Binäre Optionen – Glücksspiel oder echter Handel?

Auch wenn binäre Optionen von Verbraucherschützern mit Glücksspiel verglichen werden, kann diese These nicht unbedingt gehalten werden. Binären Optionen liegen Wirtschaftsdaten zugrunde.
Wer sich mit einer Aktie und dem Marktumfeld des Unternehmens intensiv beschäftigt, liegt mit
seiner Prognose wahrscheinlich fundierter, als ein Roulettespieler der auf eine Farbe setzt.
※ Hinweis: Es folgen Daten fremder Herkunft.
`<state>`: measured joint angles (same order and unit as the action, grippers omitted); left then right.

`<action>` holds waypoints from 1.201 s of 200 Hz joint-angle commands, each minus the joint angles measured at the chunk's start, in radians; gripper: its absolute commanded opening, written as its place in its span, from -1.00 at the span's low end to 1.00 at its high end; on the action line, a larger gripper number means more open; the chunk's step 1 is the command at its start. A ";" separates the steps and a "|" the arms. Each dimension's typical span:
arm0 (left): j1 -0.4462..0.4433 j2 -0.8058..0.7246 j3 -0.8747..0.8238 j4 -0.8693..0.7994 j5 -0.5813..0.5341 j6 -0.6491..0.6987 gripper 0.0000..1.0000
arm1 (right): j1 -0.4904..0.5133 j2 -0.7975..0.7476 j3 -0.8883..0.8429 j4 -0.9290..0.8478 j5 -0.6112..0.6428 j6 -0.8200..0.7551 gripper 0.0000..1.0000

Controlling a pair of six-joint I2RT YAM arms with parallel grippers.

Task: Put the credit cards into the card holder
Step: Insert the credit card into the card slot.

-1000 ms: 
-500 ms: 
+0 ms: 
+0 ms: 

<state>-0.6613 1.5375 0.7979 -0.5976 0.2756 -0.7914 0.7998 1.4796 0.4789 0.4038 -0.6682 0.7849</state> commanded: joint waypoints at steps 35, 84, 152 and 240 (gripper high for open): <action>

Währungen volatilster Basiswert

Währungen sind die riskantesten Investments. Diese werden im Verhältnis zueinander auf vier
Nachkommastellen berechnet. Bereits eine Veränderung der vierten Stelle nach dem Komma
kann über Gewinn oder Verlust entscheiden, zumal diese Kurse kontinuierlich festgestellt werden.
Einsteiger sind besser beraten, sich zu Beginn für andere Basiswerte zu entscheiden. Aktien dürften
dabei das größte Sicherheitspotenzial für eine korrekte Kursprognose stellen, gefolgt von Indizes.
Wer binäre Optionen auf Rohstoffe abschließen möchte, sollte sich ebenfalls vorher intensiv mit dem
jeweiligen Rohstoff und seiner Entwicklung in bestimmten wirtschaftlichen Situationen beschäftigen.
Mit binären Optionen handeln, kann eine hochgradig spannende Sache sein, die Investments sollten
aber gut überlegt und kalkuliert sein.

Niedrige Einstiegspreise laden zu spontanen Trades ein

Die ausgesprochen niedrigen Einstiegsgrößen verlocken dazu, eben mal schnell eine Option
abzuschließen. Mit Mindestgrößen von fünf Euro oder US-Dollar bei einigen Brokern ist der
Handel mit digitalen Optionen billiger als ein Lottoschein. Die Wahrscheinlichkeit zu gewinnen,
liegt bei immerhin 50 Prozent und ist damit größer als beim Roulette, da dieses auch noch die
Null als dritte Option hat. Wie eingangs erwähnt, setzen sich binäre Optionen aber ganz schnell
von einem Roulettespiel ab, je besser der Anleger mit der Materie vertraut ist. Es liegt also an
dem Einzelnen, sich die notwendigen Fachkenntnisse anzueignen und nicht blind zu spekulieren.
Viel beworbenen Strategien beim Roulette, die nicht haltbar sind, stehen bei binären Optionen,
trotz aller Marktkenntnis, Kursausschläge beim Verfall der Option gegenüber, die auch bei einem
langfristigen Trend nicht kalkulierbar sind. Anleger sollten sich davon jedoch nicht abschrecken
lassen, und durchaus auch mal diese Form des Handels testen. Sinnvoll ist es, sich für einen
Broker zu entscheiden, welcher ein kostenloses Demokonto zur Verfügung stellt. Die niedrigen
Mindesteinzahlungen, sie bewegen sich zwischen 50 und 200 Euro oder US-Dollar, ermöglichen
es auch, bei verschiedenen Brokern aktiv zu werden, und so die Plattform zu finden, die einem
am meisten liegt. Neben der Kostenseite entscheiden bei der Brokerauswahl auch die Anzahl der
zugrunde liegenden Basiswerte und die möglichen Gewinne.